**How to complete this task**
Read through the listing below and return only the lines containing "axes".

**Supplied material**

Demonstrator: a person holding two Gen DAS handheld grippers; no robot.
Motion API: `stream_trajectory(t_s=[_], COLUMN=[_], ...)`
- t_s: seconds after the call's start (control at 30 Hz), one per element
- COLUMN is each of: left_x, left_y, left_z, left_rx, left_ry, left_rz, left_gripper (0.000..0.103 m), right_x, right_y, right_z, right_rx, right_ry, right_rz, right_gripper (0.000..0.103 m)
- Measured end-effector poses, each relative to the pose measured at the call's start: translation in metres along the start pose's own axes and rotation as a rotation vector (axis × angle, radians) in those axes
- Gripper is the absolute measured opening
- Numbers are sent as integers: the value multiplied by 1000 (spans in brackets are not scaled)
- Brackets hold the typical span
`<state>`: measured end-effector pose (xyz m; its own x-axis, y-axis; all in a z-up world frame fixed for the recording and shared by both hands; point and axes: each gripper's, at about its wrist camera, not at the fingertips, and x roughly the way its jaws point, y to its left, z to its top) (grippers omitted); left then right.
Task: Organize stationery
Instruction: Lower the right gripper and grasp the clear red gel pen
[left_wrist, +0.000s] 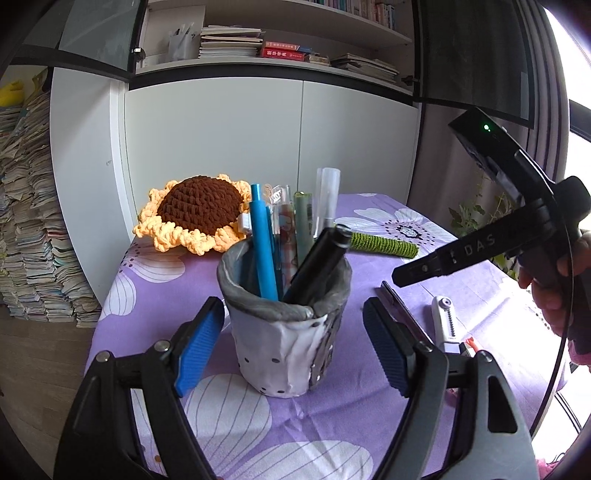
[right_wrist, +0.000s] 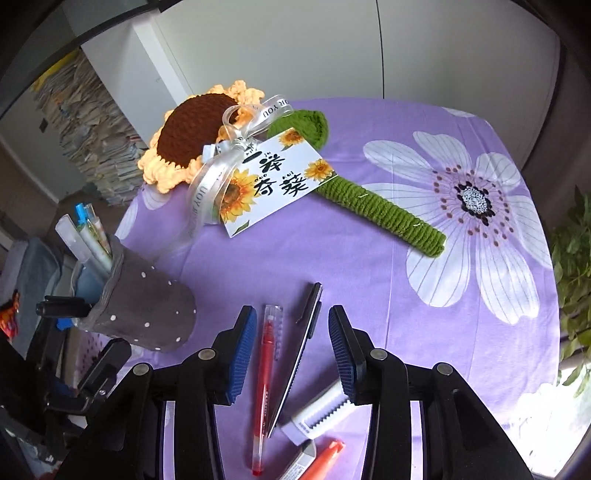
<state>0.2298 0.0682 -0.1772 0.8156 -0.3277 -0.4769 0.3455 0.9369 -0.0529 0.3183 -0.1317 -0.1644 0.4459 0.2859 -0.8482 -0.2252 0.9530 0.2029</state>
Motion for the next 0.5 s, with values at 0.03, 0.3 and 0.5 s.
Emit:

**Result**
- Measured end-effector poses, each relative to the pose measured at the call's start: translation in metres along the start pose's own axes and rotation as a rotation vector (axis × angle, radians) in those axes
`<state>`: measured end-effector pose (xyz m; its own x-axis, y-axis; all in a z-up world frame fixed for the recording and shared by both hands; point and axes: each gripper's, at about its wrist camera, not at the fingertips, and x roughly the way its jaws point, y to its left, z to its top) (grippers omitted); left then right.

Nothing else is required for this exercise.